Apesar de não haver um SCSI-4, o SCSI-3 recebeu atualizações e otimizações, elevando frequências e velocidades de transmissão, e a principal melhoria desses refreshes foi a chegada do sinal via Low-Voltage Differential.

Isso possibilitou implementar linhas de transmissão de 6 m, para SE, 25 m para HVD, e agora um conjunto intermediário de 12 m graças ao LVD. Ao todo foram 4 atualizações, praticamente todas dobrando a velocidade e frequência da anterior.

Versões do SCSI
VersãoFrequência (MHz)BitsDispositivosVelocidade (MB/s)
SCSI-15885
SCSI-2 (Narrow/Wide)10/208/168/1610/20
SCSI-3 Ultra SCSI (Narrow/Wide)20/208/168/1620/40
Ultra 2 (Narrow/Wide)40/408/168/1640/80
Ultra160 SCSI401616160
Ultra320 SCSI801616320
Ultra640 SCSI1601616640

Quais tecnologias aposentaram o SCSI?

O fim do desenvolvimento do SCSI propriamente dito levou ao surgimento de novas tecnologias, como SAS e iSCSI, e o padrão USB (Universal Serial Bus). O SAS, ou Serial Attached SCSI, utiliza o mesmo padrão de pinagem dos HDs SATA, mas é compatível com velocidades muito maiores, por ser essencialmente uma evolução do SCSI. Lançadas em 2004 e 2009, as primeiras versões do SAS traziam velocidades de 3 Gb/s e 6 Gb/s, respectivamente.

Já o SAS-3, subiu essas taxas para 12 Gb/s em 2013 e o SAS-4 atingiu 22,5 Gb/s em 2017. Atualmente, o SAS-5 está em desenvolvimento e terá velocidades estimadas de 45 Gb/s. Inicialmente, era possível utilizar discos SAS em computadores pessoais por eles serem compatíveis com as portas SATA, até hoje presentes nos PCs. A partir do SAS-3 isso já não fazia mais sentido pelo limite de 6 Gb/s do barramento SATA de PCs domésticos, deixando o SAS restrito a servidores.

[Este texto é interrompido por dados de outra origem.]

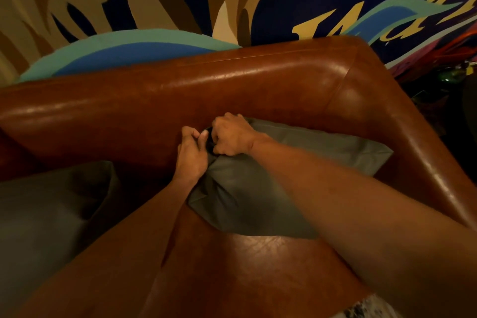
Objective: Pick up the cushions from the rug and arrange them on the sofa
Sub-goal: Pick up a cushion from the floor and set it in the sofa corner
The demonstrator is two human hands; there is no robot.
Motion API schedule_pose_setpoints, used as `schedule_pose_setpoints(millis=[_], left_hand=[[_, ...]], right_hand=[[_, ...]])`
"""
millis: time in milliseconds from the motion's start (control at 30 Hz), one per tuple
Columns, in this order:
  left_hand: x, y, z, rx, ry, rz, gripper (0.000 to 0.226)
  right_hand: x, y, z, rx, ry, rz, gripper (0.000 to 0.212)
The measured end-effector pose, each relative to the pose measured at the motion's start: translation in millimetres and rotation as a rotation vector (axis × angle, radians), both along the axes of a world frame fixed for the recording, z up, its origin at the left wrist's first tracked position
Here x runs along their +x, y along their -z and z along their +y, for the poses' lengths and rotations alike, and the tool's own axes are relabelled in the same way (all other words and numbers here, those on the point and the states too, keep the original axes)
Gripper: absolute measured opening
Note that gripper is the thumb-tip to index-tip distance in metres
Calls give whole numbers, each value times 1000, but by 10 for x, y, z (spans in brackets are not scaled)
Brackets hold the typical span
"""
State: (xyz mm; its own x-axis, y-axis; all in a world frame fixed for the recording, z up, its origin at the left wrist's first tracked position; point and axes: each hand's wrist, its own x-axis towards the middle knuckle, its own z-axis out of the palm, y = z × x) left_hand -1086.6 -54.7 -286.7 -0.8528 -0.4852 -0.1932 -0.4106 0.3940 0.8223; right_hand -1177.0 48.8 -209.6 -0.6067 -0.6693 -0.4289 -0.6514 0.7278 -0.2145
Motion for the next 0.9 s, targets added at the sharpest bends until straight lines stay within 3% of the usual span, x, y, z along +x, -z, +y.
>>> schedule_pose_setpoints(millis=[100, 200, 367, 433, 533, 667, 800, 900], left_hand=[[-11, -95, -5, 5, 36, -26, 34], [-53, -209, -34, -22, 37, -45, 43], [-115, -416, -161, 109, 64, 204, 47], [-136, -484, -167, 150, 78, 250, 40], [-185, -537, -148, 62, 120, 289, 24], [-231, -583, -219, -120, 261, 308, 13], [-303, -646, -309, -243, 382, 299, 9], [-309, -645, -324, -217, 332, 310, 4]], right_hand=[[-149, -257, -78, -33, -87, 17, 40], [-293, -567, -232, -7, -267, 69, 38], [-435, -853, -351, 20, -366, 47, 36], [-432, -855, -261, -15, -323, 29, 29], [-397, -767, 82, -167, -122, 23, 10], [-170, -444, 995, -337, 193, 101, 23], [202, -87, 2008, -221, 373, 259, 55], [324, 97, 2494, -181, 463, 428, 59]])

Ainda vale mencionar que, com a evolução das portas ethernet de par trançado, com perdas de sinal muito menos agressivas que os cabos SCSI, foi desenvolvida a tecnologia iSCSI, ou “SCSI over IP”. A principal vantagem desse sistema é que o endereçamento via IP trabalha com até 256-bits, permitindo até 255 clientes conectados à linha de transmissão, com até 8 dispositivos por cliente.

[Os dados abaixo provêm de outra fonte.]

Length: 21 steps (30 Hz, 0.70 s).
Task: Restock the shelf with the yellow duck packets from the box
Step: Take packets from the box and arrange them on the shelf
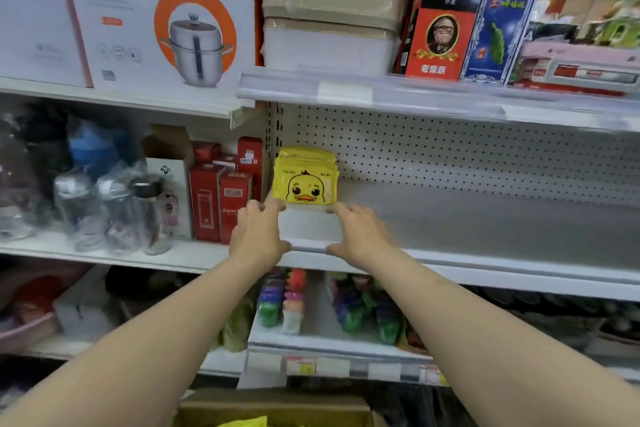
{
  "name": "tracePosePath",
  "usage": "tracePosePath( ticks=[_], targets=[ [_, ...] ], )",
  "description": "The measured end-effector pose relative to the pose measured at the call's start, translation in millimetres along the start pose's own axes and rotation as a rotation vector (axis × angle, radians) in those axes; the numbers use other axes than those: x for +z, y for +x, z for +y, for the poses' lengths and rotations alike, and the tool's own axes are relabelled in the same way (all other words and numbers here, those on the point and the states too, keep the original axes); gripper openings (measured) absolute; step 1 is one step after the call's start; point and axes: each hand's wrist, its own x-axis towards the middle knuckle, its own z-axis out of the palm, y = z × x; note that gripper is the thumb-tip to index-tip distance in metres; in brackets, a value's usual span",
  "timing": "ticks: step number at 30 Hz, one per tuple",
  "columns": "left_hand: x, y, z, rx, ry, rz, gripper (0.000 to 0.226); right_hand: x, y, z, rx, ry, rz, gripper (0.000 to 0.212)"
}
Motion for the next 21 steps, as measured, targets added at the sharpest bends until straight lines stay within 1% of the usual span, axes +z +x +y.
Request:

A interface USB é a evolução mais popular do SCSI, inclusive para o usuário comum. Ela utiliza o mesmo conceito de criar cadeias de transmissão utilizando apenas uma porta e também traz o princípio de sinais passivos e ativos. Os HUBs USB mais comuns são todos passivos, utilizando apenas a alimentação direta da porta principal para todos os dispositivos.

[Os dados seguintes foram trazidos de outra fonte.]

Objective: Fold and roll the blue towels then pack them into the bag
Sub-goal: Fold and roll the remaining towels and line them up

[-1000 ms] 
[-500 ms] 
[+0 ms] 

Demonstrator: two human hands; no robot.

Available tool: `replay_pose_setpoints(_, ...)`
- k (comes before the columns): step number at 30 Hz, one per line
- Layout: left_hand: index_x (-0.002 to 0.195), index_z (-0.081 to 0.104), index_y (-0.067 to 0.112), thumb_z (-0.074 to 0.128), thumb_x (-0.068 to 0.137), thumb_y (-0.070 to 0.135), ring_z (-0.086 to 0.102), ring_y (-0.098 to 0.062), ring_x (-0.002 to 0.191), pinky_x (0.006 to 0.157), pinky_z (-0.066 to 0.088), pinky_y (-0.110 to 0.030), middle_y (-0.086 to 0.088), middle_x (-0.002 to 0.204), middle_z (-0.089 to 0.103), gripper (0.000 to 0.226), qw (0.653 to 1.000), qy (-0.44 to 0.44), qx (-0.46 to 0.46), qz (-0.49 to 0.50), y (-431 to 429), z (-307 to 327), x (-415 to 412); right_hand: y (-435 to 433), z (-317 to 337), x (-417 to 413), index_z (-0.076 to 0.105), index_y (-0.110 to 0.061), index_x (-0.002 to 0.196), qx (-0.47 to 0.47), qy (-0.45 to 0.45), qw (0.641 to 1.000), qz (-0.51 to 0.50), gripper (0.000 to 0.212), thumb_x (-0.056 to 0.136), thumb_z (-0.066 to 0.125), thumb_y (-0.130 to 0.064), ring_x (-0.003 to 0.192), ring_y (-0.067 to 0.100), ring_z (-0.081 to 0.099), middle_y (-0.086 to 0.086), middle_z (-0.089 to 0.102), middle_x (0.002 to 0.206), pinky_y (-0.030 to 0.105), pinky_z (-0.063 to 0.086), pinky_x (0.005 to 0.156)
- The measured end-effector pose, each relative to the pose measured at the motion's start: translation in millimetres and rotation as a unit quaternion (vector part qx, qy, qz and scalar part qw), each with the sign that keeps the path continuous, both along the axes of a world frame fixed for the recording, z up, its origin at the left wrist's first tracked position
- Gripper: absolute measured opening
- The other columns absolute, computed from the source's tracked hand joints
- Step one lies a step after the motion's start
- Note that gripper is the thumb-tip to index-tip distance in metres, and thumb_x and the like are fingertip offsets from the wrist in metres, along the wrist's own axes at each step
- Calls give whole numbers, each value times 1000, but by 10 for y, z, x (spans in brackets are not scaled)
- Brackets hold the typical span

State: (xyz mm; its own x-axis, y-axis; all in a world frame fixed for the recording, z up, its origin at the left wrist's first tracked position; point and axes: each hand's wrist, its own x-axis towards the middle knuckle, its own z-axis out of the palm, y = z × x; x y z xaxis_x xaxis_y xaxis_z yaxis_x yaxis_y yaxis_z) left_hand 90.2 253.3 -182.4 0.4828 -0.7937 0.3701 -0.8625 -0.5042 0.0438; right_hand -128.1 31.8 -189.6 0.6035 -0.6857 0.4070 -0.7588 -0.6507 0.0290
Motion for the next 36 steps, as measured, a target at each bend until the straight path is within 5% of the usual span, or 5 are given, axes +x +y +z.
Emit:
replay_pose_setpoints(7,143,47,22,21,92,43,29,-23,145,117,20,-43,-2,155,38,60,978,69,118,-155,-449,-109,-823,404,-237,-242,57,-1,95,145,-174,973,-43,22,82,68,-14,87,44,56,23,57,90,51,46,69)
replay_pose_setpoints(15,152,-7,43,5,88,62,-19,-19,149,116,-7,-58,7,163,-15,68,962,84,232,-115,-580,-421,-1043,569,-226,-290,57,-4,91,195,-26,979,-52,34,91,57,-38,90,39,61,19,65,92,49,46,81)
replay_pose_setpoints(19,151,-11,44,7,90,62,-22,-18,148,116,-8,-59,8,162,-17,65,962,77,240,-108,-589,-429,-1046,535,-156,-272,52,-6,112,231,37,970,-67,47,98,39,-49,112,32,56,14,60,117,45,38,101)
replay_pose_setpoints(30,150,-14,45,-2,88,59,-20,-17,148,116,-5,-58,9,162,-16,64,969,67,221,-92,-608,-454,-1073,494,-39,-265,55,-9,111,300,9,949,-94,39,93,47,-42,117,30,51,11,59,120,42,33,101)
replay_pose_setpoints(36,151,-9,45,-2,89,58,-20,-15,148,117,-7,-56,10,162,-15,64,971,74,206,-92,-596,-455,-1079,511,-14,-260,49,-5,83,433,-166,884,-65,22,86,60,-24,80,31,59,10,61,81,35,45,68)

Outra similaridade entre as interfaces SCSI e USB é a necessidade de um controlador. Controladores USB trabalham com limite teórico de 127 clientes, mas isto só é possível com HUBs ativos que utilizam fonte de alimentação dedicada.

O SCSI ainda é utilizado?

Diferente do RAID, que ainda é utilizado em grande parte da infraestrutura moderna, o SCSI como interface própria já caiu em desuso há muito tempo. Para não dizer que ele não é utilizado, servidores e data centers antigos que ainda não apresentaram problemas estão sendo migrados gradualmente para soluções mais modernas e, salvo pelo SAS, não existem novas implementações do SCSI puro.